**WORK TO BE COMPLETED**
The data below is to be transcribed word for word; pictures are to be excluded.

GIVEN MATERIAL section start

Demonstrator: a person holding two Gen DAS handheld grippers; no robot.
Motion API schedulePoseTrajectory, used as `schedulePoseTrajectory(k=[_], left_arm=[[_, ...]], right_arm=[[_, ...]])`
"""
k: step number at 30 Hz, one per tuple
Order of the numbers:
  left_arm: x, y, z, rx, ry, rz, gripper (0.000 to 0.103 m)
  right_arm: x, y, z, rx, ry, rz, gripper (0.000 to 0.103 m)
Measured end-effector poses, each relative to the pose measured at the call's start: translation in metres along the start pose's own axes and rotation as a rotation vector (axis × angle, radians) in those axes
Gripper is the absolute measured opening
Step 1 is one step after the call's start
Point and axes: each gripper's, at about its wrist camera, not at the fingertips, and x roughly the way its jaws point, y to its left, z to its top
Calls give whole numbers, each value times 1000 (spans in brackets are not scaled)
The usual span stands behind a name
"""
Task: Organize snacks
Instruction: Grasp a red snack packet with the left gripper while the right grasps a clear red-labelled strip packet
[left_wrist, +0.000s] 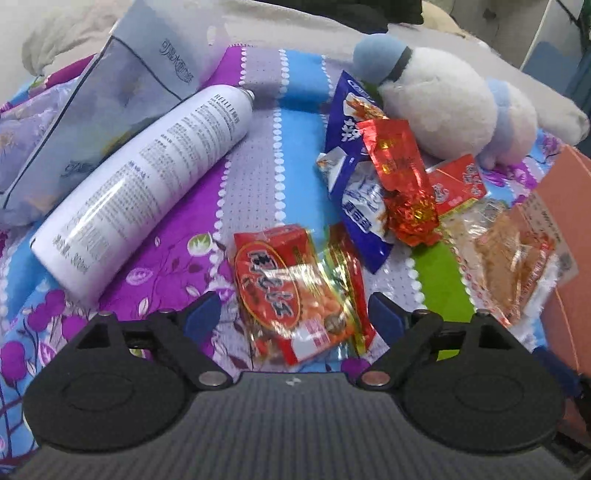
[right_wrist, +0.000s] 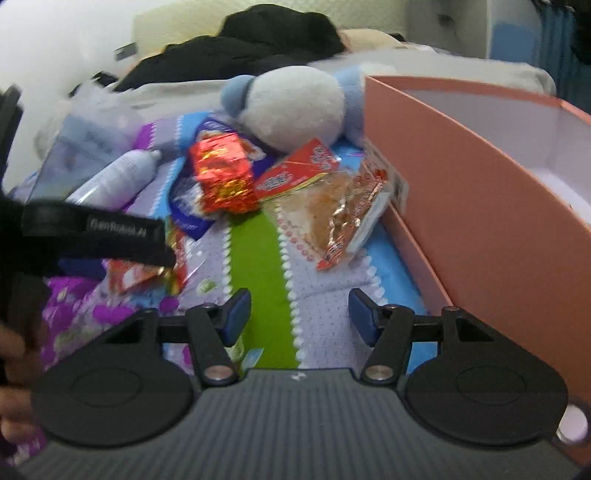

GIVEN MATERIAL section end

**ANSWER SECTION**
Demonstrator: a person holding two Gen DAS handheld grippers; no robot.
Motion API schedulePoseTrajectory, used as `schedulePoseTrajectory(k=[_], left_arm=[[_, ...]], right_arm=[[_, ...]])`
"""
k: step number at 30 Hz, one per tuple
Order of the numbers:
  left_arm: x, y, z, rx, ry, rz, gripper (0.000 to 0.103 m)
  right_arm: x, y, z, rx, ry, rz, gripper (0.000 to 0.103 m)
Measured end-effector poses, each relative to the pose measured at the call's start: translation in metres along the start pose's own axes and rotation as a rotation vector (axis × angle, radians) in those axes
Gripper is the absolute measured opening
Step 1 is one step after the call's start
Point and axes: each gripper's, at about its wrist camera, not at the fingertips, and x roughly the way its jaws point, y to its left, z to its top
Calls give whole numbers, each value times 1000 (spans in brackets are not scaled)
The usual span stands behind a name
"""
Task: Organize snacks
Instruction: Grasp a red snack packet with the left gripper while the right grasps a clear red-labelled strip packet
[left_wrist, +0.000s] 
[right_wrist, +0.000s] 

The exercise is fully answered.